彼女の新ビジネスは最先端の歯科矯正関係で、機材に少々工夫が必要。そこで、まずは日本の専門企業に製作を依頼したところ、「ここもここも難しい」と、作れない理由を列挙されたそうです。そこで米国の会社に当たったところ、費用対効果を精緻に分析され、「あなたの機材の優先順位は12番目と審査されたので、完成は2年後です」とつれない返事だとのこと。

それでもめげずに中国の中堅企業に乗り込んだところ、創業社長が、「面白いので、ぜひ作らせてくれ」と言って、彼女の短い滞在期間中に、試作品を、しかも彼女の会社の名前まで彫って持ってきたそうです。日本の高度成長期のような情熱と野心を感じる話です。

折しも、この週末、トランプ大統領が、中国企業の米国上場廃止や、年金による中国への投資の禁止を検討していると報じられました。
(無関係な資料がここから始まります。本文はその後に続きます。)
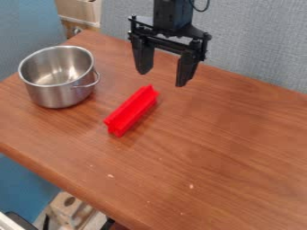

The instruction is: Put the red object in the metal pot

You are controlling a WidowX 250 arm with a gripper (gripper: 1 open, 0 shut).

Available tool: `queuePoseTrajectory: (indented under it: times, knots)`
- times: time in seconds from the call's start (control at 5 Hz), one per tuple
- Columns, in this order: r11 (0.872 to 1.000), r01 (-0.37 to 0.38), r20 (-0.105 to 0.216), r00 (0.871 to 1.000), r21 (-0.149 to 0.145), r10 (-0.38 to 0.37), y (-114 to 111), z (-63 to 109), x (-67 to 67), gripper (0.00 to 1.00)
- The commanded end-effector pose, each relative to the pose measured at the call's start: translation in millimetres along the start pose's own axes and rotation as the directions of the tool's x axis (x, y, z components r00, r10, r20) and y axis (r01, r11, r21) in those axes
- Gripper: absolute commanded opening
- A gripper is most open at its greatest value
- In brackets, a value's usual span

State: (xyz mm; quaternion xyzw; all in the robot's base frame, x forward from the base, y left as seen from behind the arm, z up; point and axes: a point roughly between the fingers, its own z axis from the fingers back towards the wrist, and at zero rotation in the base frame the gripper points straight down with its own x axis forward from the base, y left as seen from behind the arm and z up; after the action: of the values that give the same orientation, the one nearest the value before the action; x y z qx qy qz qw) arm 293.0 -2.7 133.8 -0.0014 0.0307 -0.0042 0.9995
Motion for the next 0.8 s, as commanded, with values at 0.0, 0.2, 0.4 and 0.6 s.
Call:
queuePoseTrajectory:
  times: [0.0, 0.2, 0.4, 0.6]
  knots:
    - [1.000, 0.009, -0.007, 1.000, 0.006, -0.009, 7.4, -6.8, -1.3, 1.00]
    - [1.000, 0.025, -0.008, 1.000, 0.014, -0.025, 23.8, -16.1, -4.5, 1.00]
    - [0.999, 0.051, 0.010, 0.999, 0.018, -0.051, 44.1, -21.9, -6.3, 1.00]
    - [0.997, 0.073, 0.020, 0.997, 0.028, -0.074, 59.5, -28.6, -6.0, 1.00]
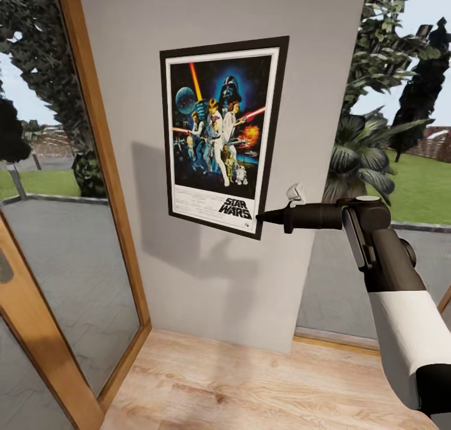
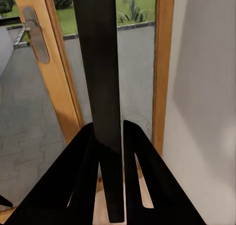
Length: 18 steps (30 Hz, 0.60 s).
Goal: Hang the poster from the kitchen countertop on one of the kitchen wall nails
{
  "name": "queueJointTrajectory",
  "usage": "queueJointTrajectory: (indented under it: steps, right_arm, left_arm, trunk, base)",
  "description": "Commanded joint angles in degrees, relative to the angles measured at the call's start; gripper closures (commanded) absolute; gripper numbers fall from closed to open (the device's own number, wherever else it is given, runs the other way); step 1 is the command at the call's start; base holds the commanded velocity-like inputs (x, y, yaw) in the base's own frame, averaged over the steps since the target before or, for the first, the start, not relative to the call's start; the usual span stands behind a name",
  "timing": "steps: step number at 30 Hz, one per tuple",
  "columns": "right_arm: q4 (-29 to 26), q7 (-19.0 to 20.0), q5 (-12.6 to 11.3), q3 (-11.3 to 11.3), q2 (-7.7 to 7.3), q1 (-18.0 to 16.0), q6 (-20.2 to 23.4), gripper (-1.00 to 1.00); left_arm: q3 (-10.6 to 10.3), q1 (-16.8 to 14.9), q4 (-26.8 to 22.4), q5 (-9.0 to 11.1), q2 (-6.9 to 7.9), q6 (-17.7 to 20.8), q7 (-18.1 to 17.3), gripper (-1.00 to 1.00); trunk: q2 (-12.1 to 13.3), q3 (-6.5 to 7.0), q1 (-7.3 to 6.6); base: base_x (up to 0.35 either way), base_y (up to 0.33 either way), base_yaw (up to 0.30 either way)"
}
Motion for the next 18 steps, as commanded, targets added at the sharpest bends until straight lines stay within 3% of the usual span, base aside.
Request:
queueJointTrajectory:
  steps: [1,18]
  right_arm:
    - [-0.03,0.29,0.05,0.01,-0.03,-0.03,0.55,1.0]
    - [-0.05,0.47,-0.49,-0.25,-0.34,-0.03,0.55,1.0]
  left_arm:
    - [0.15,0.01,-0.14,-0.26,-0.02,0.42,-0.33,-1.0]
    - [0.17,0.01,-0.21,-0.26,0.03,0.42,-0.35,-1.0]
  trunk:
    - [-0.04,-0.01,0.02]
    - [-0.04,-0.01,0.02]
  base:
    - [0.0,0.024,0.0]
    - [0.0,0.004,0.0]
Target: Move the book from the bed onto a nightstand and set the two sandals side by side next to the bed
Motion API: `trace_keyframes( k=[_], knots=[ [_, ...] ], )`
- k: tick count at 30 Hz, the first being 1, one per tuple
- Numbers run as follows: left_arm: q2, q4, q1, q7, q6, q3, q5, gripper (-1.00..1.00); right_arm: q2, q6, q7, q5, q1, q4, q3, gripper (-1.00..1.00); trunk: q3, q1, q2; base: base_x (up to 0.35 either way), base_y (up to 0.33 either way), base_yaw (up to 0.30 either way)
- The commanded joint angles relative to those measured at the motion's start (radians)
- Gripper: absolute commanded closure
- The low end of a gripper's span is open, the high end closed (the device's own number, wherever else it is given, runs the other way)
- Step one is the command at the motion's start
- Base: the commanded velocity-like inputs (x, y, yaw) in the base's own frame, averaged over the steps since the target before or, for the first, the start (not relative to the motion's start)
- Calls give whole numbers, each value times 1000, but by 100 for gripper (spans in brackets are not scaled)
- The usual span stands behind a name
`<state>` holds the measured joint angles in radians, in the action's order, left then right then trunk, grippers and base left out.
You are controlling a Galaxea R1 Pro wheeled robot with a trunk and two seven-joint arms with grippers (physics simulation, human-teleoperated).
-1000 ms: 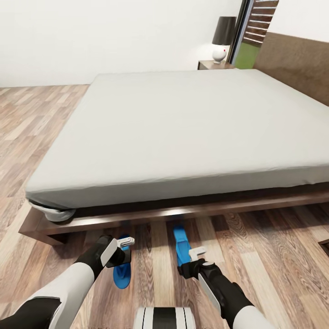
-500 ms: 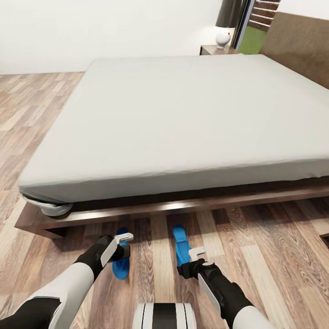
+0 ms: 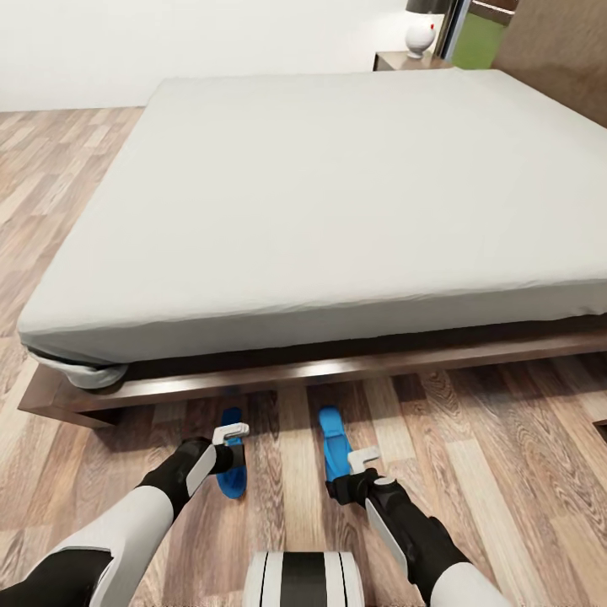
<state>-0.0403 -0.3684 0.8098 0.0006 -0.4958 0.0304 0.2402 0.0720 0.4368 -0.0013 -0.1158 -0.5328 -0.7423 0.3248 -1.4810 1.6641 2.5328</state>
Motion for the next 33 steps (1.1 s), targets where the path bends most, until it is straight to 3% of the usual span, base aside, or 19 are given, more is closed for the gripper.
trace_keyframes(
  k=[1, 2, 5, 12, 18, 22, 33],
  knots=[
    [0, -1, 0, -12, 1, 2, -29, 100, -2, 3, -1, -10, 0, -12, 2, 100, -5, 0, 1, 0, 0, 0],
    [-1, -1, 0, -24, 5, 0, -56, 100, -3, 4, 0, -10, 11, -40, 1, 100, -8, 1, 1, 0, 0, 0],
    [0, -1, 0, -33, 7, -1, -74, 100, -13, 22, -2, -9, 52, -130, 1, 100, -20, 2, 1, 0, 0, 0],
    [0, -1, 0, -34, 8, -1, -77, 100, -21, 48, -3, -10, 66, -169, 1, 100, -47, 5, 3, 0, 0, 0],
    [0, -2, -1, -34, 9, -1, -76, 100, -20, 64, -3, -10, 69, -217, 2, 100, -47, 5, 3, 0, 0, 0],
    [0, -3, -1, -35, 9, -1, -76, 100, -17, 68, -3, -10, 69, -229, 3, 100, -63, 7, 4, 0, 0, 0],
    [-3, -12, -1, -35, 9, -2, -75, 100, -12, 72, -3, -10, 70, -257, 5, 100, -78, 9, 5, 0, 0, 0]
  ],
)
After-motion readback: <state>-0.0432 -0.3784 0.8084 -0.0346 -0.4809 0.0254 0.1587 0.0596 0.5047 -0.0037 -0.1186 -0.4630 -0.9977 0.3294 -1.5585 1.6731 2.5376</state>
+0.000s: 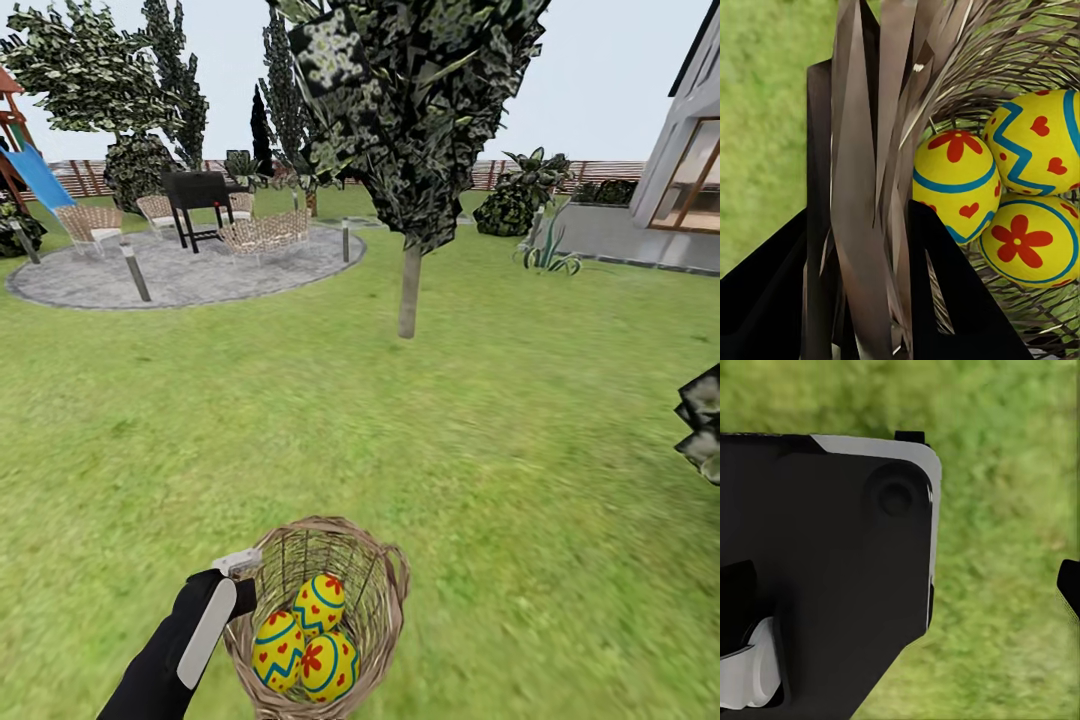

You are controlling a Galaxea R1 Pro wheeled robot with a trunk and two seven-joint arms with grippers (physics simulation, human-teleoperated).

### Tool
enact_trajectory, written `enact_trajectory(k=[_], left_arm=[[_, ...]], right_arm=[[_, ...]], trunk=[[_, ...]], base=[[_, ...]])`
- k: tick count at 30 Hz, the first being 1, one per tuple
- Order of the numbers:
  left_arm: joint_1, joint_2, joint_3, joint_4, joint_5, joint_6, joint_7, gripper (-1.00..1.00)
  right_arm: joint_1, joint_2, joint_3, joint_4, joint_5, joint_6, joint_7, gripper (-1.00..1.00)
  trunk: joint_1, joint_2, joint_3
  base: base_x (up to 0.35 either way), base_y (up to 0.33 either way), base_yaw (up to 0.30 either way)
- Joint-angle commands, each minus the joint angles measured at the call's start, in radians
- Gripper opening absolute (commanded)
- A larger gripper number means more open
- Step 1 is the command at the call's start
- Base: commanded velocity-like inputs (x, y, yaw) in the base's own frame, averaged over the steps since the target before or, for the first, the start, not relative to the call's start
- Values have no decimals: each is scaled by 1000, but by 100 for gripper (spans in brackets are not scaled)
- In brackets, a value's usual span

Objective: Take the three Easter eggs out of the wicker basket on the lawn in the garden, then place them on the lawn next to a single tree (choose any tree) so that all three eggs are next to the same tree and none are left in the basket.

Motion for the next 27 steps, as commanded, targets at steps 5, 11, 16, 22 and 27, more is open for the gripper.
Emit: enact_trajectory(k=[5, 11, 16, 22, 27], left_arm=[[0, 0, 0, 0, 3, -2, -1, -100], [0, 0, 0, 0, 3, -2, -1, -100], [0, 0, 0, 0, 3, -2, -1, -100], [0, 0, 0, 0, 3, -2, -1, -100], [0, 0, 0, 0, 3, -2, -1, -100]], right_arm=[[0, 0, 0, 0, 0, 0, 0, 100], [0, 0, 0, 0, 0, 0, 0, 100], [0, -2, 0, 0, -3, 0, 0, 100], [0, 0, 0, 1, -2, 0, 0, 100], [0, 0, 1, 2, -2, 0, 0, 100]], trunk=[[0, 0, 0], [0, 0, 0], [0, 0, 0], [0, 0, 0], [0, 0, 0]], base=[[331, 0, 0], [331, 0, 0], [331, 0, 0], [331, 0, 0], [331, 0, 0]])
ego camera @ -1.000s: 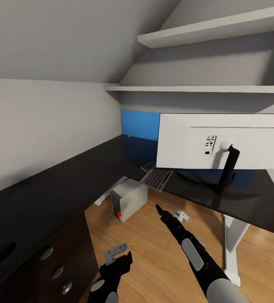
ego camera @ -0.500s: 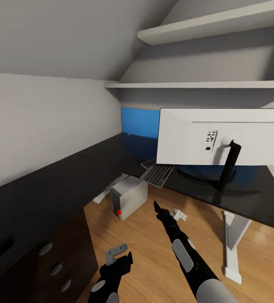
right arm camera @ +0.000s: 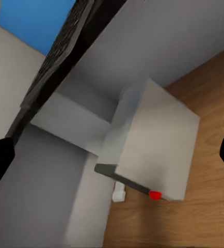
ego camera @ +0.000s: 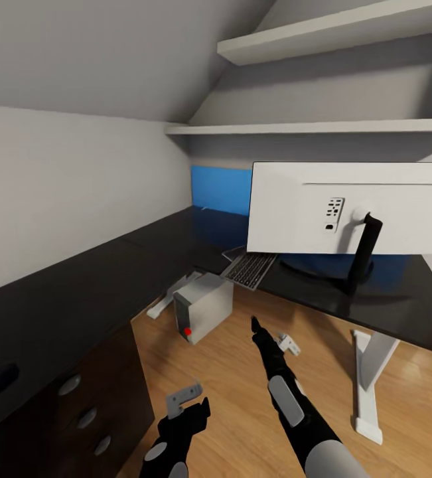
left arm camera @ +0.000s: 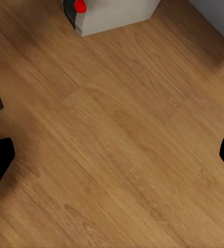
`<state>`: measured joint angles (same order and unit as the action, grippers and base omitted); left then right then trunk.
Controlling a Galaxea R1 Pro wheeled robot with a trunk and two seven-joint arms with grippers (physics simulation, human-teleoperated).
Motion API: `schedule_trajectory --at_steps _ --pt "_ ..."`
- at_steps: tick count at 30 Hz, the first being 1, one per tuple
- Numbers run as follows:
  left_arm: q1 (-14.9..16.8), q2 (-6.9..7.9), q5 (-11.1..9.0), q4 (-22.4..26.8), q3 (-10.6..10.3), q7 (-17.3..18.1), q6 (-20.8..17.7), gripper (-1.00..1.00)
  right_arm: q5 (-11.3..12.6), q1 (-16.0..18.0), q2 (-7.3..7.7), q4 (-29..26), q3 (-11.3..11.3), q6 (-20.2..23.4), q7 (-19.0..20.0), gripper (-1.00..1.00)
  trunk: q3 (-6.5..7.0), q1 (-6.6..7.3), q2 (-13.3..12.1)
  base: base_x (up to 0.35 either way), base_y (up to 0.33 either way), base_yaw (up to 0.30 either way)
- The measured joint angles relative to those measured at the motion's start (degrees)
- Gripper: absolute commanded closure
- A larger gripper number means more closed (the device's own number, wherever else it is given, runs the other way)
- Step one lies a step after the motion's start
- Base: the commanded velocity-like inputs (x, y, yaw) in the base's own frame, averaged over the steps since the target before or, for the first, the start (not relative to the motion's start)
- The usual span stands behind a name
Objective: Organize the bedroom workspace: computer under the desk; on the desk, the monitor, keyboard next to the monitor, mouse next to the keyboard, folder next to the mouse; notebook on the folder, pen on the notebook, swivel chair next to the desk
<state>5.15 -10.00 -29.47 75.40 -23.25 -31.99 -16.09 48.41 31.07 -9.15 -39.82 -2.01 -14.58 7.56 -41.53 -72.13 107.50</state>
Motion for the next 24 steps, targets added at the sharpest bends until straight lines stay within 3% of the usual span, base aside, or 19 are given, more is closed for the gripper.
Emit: schedule_trajectory --at_steps 4,8,14,20,24 --pt "0.0 0.00 0.0 0.0 -1.0 0.0 0.0 -1.00 8.0 0.0 0.39 -0.1 0.1 0.5 -0.1 -1.00 -0.72 -0.88 1.6 0.000 0.000 0.000" --pt "0.0 0.00 0.1 -0.1 -3.6 0.0 0.0 -1.00 14.9 0.0 1.04 -0.2 0.0 2.8 0.1 -1.00 -1.44 -1.76 3.2 0.000 0.000 0.000" --pt "0.0 0.01 0.2 -0.1 -5.0 0.0 0.0 -1.00 17.6 0.0 1.21 -0.7 -0.1 4.5 2.5 -1.00 -2.51 -3.08 5.6 0.000 0.000 0.000" --pt "0.0 0.04 0.3 -0.1 -5.4 0.0 -0.1 -1.00 18.6 0.0 1.03 -0.9 -0.1 4.9 9.8 -1.00 -3.59 -4.39 8.0 0.000 0.000 0.000" --pt "0.0 0.05 0.2 -0.1 -5.5 0.0 -0.1 -1.00 18.8 0.0 0.92 -0.8 -0.2 5.0 13.4 -1.00 -3.60 -4.40 8.0 0.000 0.000 0.000"
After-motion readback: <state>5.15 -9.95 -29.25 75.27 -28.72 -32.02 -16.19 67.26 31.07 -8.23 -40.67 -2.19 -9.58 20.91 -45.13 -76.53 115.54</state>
実は今年6月に米議会からも、開示が少ない中国等の外資企業に向け、一層の情報開示ができなければ上場を廃止するという法案が出されていました。突飛なようでいて、案外早く現実になるかもしれません。

しかしこれは、中国企業だけでなく、中国の成長を享受する機会を取り上げてしまうという意味で、米国民にとってもマイナスです。週末の米市場ではアリババを始め中国企業の株式が売られましたが、資金の調達先は米国には限りません。中長期的にみれば、成長企業にはお金はついてくるでしょう。

幸い日本で同様の投資制限がかけられる可能性は殆どないでしょう。中国だけでなく、世界中の情熱のある企業を丁寧に発掘していきたいものです。